La Pieve d'Asio con balcone sul Friuli

Il racconto di Alessandro Serena

La Pieve d'Asio con balcone sul Friuli

Alcuni luoghi, per come possono essere vissuti, sono più accattivanti di altri, nonostante il raggiungerli in auto richieda impegno alla guida, per qualche strettoia e qualche tornante. Una volta raggiunti, in una giornata di cielo limpido, il panorama è di quelli che regalano meraviglia.
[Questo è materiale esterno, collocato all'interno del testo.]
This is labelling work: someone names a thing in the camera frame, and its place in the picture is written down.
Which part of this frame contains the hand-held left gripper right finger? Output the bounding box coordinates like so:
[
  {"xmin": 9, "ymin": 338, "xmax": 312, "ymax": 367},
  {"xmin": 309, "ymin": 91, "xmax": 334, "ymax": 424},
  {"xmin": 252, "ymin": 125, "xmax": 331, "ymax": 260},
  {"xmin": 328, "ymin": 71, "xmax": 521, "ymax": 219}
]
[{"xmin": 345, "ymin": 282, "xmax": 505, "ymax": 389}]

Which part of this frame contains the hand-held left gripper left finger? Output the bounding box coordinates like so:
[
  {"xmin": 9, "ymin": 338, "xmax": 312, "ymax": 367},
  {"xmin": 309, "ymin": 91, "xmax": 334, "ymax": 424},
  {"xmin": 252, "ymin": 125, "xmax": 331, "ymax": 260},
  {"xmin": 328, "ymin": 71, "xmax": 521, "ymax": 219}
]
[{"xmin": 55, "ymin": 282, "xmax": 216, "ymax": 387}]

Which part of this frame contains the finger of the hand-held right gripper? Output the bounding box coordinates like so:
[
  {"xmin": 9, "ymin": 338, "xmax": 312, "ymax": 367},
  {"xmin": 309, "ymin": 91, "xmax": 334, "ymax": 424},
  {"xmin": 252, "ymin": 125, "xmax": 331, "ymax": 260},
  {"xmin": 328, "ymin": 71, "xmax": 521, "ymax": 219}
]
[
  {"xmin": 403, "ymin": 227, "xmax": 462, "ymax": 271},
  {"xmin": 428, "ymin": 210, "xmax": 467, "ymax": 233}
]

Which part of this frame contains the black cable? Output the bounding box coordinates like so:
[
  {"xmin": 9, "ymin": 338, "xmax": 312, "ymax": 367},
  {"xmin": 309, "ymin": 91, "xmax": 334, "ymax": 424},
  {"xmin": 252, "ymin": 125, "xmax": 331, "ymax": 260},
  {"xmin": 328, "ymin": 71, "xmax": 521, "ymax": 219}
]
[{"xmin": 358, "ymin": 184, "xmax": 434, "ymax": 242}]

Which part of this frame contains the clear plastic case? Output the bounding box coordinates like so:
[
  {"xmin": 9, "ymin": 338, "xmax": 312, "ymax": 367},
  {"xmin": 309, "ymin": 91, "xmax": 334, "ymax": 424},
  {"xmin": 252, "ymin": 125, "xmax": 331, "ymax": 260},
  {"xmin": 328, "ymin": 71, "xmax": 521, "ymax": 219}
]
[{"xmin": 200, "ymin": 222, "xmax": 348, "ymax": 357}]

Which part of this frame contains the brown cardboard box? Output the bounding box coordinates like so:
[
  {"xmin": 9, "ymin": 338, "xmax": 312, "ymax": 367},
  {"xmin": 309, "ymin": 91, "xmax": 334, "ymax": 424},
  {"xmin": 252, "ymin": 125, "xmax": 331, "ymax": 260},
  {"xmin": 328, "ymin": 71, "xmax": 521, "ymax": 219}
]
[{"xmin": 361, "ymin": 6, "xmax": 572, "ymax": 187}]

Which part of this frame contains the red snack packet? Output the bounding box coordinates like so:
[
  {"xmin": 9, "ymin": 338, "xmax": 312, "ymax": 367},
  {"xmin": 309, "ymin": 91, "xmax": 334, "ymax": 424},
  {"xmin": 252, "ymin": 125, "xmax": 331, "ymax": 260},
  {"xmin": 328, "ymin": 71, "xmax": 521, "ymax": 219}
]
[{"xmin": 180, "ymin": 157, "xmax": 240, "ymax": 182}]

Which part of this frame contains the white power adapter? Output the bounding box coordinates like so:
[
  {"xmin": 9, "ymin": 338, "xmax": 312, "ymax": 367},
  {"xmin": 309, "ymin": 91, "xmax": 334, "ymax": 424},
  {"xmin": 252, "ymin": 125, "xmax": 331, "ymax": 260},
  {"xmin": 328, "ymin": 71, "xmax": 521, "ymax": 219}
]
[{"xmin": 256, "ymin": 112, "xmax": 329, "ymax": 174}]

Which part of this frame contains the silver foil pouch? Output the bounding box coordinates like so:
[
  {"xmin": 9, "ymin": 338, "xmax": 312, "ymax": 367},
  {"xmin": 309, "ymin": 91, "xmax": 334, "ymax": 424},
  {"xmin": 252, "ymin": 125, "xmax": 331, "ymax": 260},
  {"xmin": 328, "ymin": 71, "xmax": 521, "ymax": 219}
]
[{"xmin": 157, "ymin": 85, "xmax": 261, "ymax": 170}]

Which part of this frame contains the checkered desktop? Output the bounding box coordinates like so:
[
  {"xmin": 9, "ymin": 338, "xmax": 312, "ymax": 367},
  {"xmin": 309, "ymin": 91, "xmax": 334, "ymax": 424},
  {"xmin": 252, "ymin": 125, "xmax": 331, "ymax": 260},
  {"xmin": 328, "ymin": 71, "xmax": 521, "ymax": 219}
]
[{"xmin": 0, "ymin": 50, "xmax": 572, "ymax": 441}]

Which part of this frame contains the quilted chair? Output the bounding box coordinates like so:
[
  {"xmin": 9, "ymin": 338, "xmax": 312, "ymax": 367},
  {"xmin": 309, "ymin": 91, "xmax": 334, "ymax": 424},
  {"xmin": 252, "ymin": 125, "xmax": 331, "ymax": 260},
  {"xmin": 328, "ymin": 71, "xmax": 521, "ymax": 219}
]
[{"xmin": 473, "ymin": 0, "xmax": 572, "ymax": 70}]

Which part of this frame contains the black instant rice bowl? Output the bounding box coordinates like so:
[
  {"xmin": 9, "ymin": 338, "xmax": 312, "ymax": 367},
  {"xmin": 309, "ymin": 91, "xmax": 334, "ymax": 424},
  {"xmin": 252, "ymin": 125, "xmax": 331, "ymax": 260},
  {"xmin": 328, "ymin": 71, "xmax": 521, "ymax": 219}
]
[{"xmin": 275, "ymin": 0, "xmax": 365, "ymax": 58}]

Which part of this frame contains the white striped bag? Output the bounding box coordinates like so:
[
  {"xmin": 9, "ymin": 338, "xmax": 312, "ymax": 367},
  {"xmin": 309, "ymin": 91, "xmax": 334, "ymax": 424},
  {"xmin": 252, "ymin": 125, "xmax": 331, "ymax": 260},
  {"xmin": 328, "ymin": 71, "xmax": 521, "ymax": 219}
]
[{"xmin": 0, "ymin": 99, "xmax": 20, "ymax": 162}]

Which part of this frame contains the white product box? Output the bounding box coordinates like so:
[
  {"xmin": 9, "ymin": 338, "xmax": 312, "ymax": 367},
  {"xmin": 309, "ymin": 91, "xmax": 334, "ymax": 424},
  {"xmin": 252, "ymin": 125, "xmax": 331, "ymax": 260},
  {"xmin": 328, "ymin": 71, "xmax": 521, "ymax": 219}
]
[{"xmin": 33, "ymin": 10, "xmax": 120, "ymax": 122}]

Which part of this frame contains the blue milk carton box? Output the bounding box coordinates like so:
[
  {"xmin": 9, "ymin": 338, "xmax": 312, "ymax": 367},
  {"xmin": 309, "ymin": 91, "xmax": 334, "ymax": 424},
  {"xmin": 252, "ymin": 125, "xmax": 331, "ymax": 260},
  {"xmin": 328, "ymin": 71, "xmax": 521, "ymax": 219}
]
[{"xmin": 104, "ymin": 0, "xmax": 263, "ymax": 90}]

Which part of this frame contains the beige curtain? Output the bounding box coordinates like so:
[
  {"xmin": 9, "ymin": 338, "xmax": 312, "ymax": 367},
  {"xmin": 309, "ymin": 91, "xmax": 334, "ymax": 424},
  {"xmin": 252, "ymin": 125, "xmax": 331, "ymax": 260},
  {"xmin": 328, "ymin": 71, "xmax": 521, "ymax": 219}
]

Alle falde delle prealpi carniche, quasi persa in mezzo al bosco, da 13 secoli sta la Pieve di San Martino, col suo breve prato che sporge a sud, a balcone sul Friuli. Da lì lo sguardo segue gli andamenti sinuosi dei banchi di ghiaia e i rami azzurri del fiume Tagliamento, che sbuca dietro il monte di Ragogna (più volte teatro di guerra, napoleonici contro austriaci, resistenza all’invasione nel 1917, partigiani nella seconda guerra mondiale, e chissà quante altre prima) e scorre ancora libero fino alla lingua d’argento del mare all’orizzonte.

Un fiume via di commerci, risorsa di materiali e lavoro, rifugio prezioso di fauna, incantevole visione di storia e vita.

La pieve, eremo o presidio difensivo già dei longobardi, poi dei carolingi che avevano san Martino di Tours, uno dei primi santi onorati dalla Chiesa con culto pubblico, quale simbolo religioso della potenza franca, fu chiesa madre per le comunità delle val d’Arzino e val Cosa. Ha figliato due paesi, discosti una passeggiata, a est Vito d’Asio, a ovest Clauzetto, che ancora se ne contendono il possesso: sta infatti in comune di Vito, ma in parrocchia di Clauzetto.

Per fortuna oggi il parroco è uno solo per i due paesi. Di recente sono finiti i restauri di affreschi e del più grande altare in pietra del rinascimento friulano.

Tra il 1525 e il 1528, appena dopo la ricostruzione della chiesa nel 1503, Giovanni Antonio Bassini, da Carona di Lugano, dettosi Pilacorte (1455-1531), vi scolpì un imponente altare su tre registri a trittico sopra la mensa, con figure in altorilievo e ricca decorazione in bassorilievo nelle cornici. Nel 1563 era stato dipinto e dorato, alla moda dei preziosi altari lignei. L’oro è sparito ma almeno i restauri hanno lavato le facce annerite.

Si trova lì una mirabile sintesi illustrativa della fede e della comunità, della teologia e della politica, della cultura rinascimentale e della maestria artistica del Pilacorte.  Nella linea centrale dal basso salgono le immagini teologiche, il tabernacolo tra due angeli inginocchiati, la Madonna in trono con bambino, la natività dove i cherubini chiudono uno spazio che dà luce al neonato, il crocifisso con Maria e gli amici di Gesù, tra il bene e il male dei ladroni e in corrispondenza di chiesa e castello, la colomba nel timpano sovrastato dal ‘Salvator mundi’, il Padre Eterno dipinto nella chiave quadrata dei costoloni della volta. Dunque in successione: lascito del memoriale, titolo ecclesiale, nascita, morte, resurrezione di Gesù e Trinità.

Nelle metope laterali il san Martino a cavallo, opposto a San Giacomo (patrono dei cappellai quale inventore del feltro, e patrono di Clauzetto) e Maria Maddalena (patrona di Flagogna), con sopra rispettivamente da una parte santa Margherita d’Antiochia (che ha squarciato la pancia al serpente, patrona di Anduins), santa Caterina d’Alessandria e san Giovanni evangelista con libro e calice (due santi intellettuali), dall’altra san Michele Arcangelo (che pesa le anime con una urlante caduta in basso, patrono di Vito d’Asio) con San Nicola (patrono di Castelnuovo). Negli architravi superiori una teoria di cherubini e in alto il sole e la luna in linea con i lati del timpano, sormontati da due arcangeli.

Le colonne sono decorate a candelabre e accennano a prospettiva. Alla base di una parastra laterale un fauno tiene in mano l’autoritratto del Pilacorte. Vi è grande raffinatezza rinascimentale nei tratti espressivi di tutte le figure, nella resa dei panneggi, con una ricerca di bellezza sicura e frutto di sapiente lavoro scultoreo. Anche questo in fondo è un balcone sul Friuli, perché illustrazione emblematica della sua storia di comunità e della sua anima religiosa.